Duck Confit
Ingredients
- 4 duck leg quarters
- 4 duck wings, trimmed
- 4 cups duck fat
- 1 shallot, minced
- 4 cloves garlic, minced
- 6 sprigs thyme, chopped
- ¼ C evaporated cane sugar
- ¼ C kosher salt
- 3 tbs coarsely ground black pepper
Directions
- Season Duck: Mix shallot, sugar, salt, pepper, garlic, and thyme. Rub over duck legs, thighs, and wings. Arrange skin-side up, cover, and refrigerate 24-48 hours.
- Prep for Cooking: Preheat oven to 225°F. Rinse off seasoning, pat dry, arrange duck in a single layer in a 9x13" pan, and let come to room temperature.
- Add Fat: Melt duck fat until just bubbling (6-8 minutes) and pour over the duck.

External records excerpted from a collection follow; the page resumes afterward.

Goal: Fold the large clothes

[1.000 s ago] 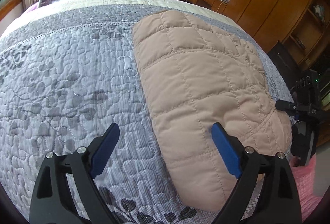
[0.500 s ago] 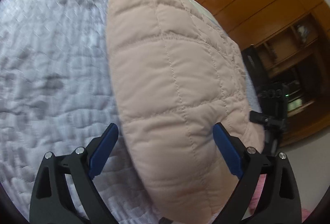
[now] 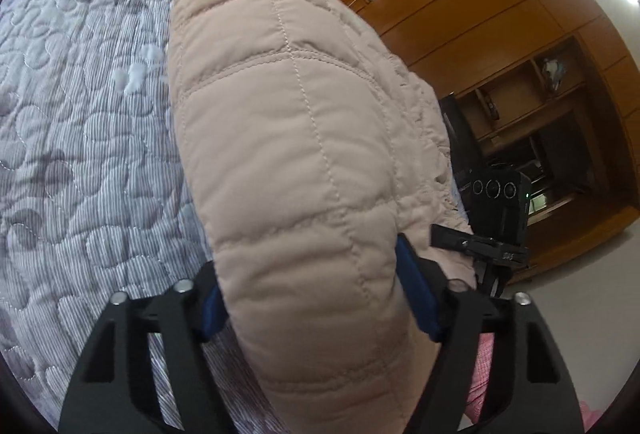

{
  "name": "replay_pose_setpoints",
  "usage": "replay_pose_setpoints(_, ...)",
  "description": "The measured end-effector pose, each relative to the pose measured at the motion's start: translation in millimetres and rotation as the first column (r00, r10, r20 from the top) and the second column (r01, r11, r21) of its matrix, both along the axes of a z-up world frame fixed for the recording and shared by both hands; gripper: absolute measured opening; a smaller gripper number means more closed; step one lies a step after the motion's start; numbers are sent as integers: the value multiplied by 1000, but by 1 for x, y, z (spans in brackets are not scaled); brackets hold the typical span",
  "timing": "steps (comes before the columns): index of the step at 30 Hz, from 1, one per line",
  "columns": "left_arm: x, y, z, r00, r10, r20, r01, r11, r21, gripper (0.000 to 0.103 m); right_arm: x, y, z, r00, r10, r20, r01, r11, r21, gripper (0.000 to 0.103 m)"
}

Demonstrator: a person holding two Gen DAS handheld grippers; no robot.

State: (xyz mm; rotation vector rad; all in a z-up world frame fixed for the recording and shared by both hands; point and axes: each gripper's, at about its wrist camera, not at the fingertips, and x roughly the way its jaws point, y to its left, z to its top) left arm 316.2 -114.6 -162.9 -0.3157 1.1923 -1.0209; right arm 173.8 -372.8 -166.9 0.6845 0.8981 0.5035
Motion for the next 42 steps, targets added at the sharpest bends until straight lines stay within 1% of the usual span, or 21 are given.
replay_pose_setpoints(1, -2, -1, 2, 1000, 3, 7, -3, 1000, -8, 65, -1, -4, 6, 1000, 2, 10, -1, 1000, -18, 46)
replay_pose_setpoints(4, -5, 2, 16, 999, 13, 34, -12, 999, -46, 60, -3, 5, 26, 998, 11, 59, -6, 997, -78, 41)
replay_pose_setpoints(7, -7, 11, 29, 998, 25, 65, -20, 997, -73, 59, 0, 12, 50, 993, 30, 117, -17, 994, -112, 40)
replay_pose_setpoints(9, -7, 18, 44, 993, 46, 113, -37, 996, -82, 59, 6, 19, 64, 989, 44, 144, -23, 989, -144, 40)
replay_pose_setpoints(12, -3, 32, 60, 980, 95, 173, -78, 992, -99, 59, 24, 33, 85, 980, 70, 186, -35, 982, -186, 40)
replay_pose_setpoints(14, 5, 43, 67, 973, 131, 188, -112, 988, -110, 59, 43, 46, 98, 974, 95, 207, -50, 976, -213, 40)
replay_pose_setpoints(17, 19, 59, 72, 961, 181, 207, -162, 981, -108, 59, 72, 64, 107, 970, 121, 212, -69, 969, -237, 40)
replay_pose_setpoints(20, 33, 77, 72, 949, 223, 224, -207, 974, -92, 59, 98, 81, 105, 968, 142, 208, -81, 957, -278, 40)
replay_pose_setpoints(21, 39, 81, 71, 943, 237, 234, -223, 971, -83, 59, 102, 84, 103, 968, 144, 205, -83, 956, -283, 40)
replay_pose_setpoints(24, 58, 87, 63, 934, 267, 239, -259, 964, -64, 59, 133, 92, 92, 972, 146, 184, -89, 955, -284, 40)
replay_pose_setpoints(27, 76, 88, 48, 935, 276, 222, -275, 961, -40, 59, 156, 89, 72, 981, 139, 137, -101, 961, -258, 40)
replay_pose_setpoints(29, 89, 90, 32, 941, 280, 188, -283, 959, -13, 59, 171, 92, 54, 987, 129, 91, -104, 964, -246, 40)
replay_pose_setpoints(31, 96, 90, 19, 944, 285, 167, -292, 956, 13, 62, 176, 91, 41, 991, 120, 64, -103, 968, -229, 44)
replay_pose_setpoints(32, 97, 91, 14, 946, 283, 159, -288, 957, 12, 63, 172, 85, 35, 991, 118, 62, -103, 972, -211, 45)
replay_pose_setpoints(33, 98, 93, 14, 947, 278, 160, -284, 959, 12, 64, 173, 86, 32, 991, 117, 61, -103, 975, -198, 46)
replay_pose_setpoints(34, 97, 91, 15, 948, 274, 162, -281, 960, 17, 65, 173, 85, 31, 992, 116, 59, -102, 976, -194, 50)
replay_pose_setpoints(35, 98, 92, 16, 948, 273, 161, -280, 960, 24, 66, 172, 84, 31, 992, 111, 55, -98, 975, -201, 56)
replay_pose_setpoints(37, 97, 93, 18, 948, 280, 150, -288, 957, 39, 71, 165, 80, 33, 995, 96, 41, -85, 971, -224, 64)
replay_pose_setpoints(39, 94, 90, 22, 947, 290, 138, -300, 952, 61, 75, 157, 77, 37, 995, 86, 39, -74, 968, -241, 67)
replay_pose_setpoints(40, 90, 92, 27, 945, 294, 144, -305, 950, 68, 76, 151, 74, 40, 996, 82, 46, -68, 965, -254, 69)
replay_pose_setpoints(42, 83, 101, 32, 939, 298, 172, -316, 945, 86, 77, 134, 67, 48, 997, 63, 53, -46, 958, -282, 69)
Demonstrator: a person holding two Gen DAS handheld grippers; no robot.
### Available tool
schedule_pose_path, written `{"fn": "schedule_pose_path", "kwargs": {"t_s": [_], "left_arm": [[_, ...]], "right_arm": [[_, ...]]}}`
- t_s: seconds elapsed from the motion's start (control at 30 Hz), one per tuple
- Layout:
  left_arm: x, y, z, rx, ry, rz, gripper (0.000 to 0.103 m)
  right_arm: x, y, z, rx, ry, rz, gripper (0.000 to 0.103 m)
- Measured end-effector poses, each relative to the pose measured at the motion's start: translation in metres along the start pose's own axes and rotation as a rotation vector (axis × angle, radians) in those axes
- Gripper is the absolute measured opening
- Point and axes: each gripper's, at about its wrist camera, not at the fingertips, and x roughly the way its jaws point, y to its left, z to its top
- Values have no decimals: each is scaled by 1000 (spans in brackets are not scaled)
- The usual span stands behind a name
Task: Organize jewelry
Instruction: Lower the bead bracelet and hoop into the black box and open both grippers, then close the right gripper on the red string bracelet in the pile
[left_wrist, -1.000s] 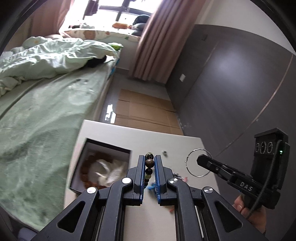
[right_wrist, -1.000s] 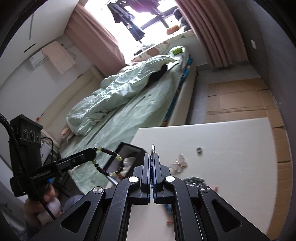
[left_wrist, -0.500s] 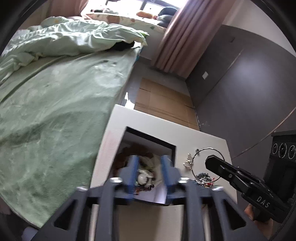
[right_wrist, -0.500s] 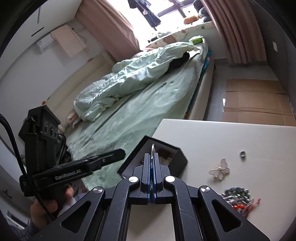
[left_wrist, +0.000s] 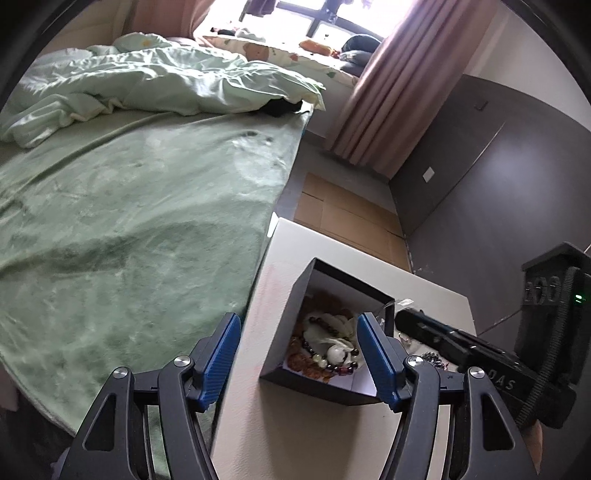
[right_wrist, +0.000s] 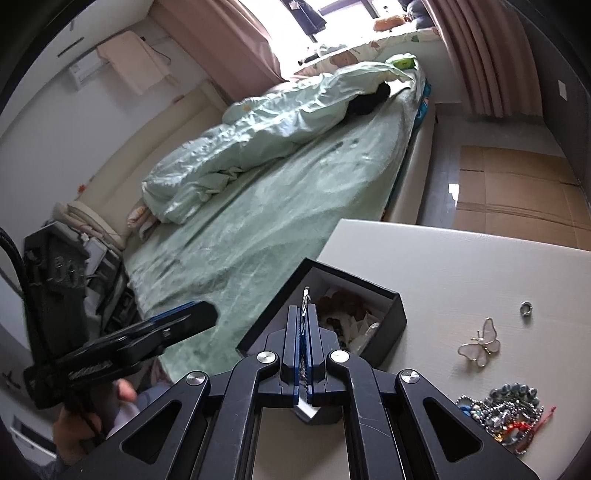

- Confit: Bake at 225°F for 2-3 hours, until tender and juices run clear (internal temp near bone: 135°F).
Same-day Service
- Crisp Skin: Drain duck fat and reserve. Brush a grill pan with some fat, heat until smoking, and sear duck in batches until skin is crisp, about 90 seconds per side.
Later Service
- Store & Reheat: Store duck submerged in its cooking fat. To serve, remove from fat and gently reheat in a pan, crisping skin as above.
Chef's Notes
- Regular sugar can be substituted for cane sugar.